When lizards prove too fast, slippery or downright squirrely to catch using other methods, herpetologists will sometimes turn to glue traps to snare their quarry. This technique is particularly useful when trapping elusive scansorial species (e.g. Bauer & Sadlier 1992, Ribeiro-Júnio et al. 2006), but is also proving useful for those of us who study fossil species. Sticky tree resin provides a naturally occurring glue-trap, and inclusions in fossilized resin, or amber, show that this material has been snaring and preserving small animals for many millions of years. Amber fossils are particularly important for three main reasons. Firstly, they preferentially preserve small, delicate specimens that are rare in the fossil record by dint of being too fragile to survive the fossilization process. Secondly, because they tend to be formed in tropical forested environments where decomposition happens rapidly and deposition is limited, they often contain snapshots of ecosystems that are rare in the fossil record. Finally, they preserve specimens in startling detail, often retaining soft anatomy at a resolution that no other fossilization process is capable of.

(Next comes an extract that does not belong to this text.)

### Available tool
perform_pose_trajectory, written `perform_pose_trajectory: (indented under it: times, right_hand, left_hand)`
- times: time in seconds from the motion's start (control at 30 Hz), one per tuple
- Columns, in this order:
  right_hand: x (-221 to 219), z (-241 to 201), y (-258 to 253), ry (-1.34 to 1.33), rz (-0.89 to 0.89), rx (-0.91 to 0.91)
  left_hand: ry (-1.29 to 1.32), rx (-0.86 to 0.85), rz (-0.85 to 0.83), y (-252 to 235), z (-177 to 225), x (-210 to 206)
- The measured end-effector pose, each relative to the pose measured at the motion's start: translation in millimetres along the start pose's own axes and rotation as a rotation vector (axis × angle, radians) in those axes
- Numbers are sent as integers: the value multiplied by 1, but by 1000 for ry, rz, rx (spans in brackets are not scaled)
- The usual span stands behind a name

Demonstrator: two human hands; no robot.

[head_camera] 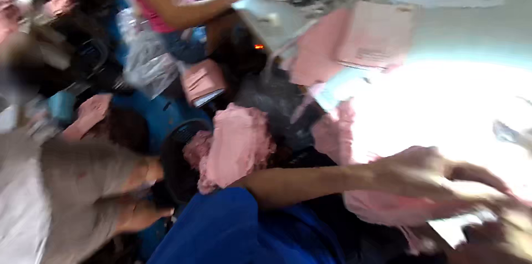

The term “Amber fossils” inevitably brings to mind images of frozen mosquitos, stuffed to the eyeballs with DNA-rich dinosaur blood and, while it is true that an enormous amount of arthropod diversity has been recovered from amber fossils, lizards have also been found in fossilized amber, from three continents and across six horizons that span 100 million years. Last year this blog discussed a series of anoles in amber that were featured in an impressive study by Sherratt et al. (2015) which documented the presence of ecomorphs 20 million years ago in the Hispaniola and Mexico. These fossils allow us to see directly into the past, and in the case of anoles, it was possible to document the early morphological diversification into some of the five basic ecomorphs (although, not all of them fitted in such categories).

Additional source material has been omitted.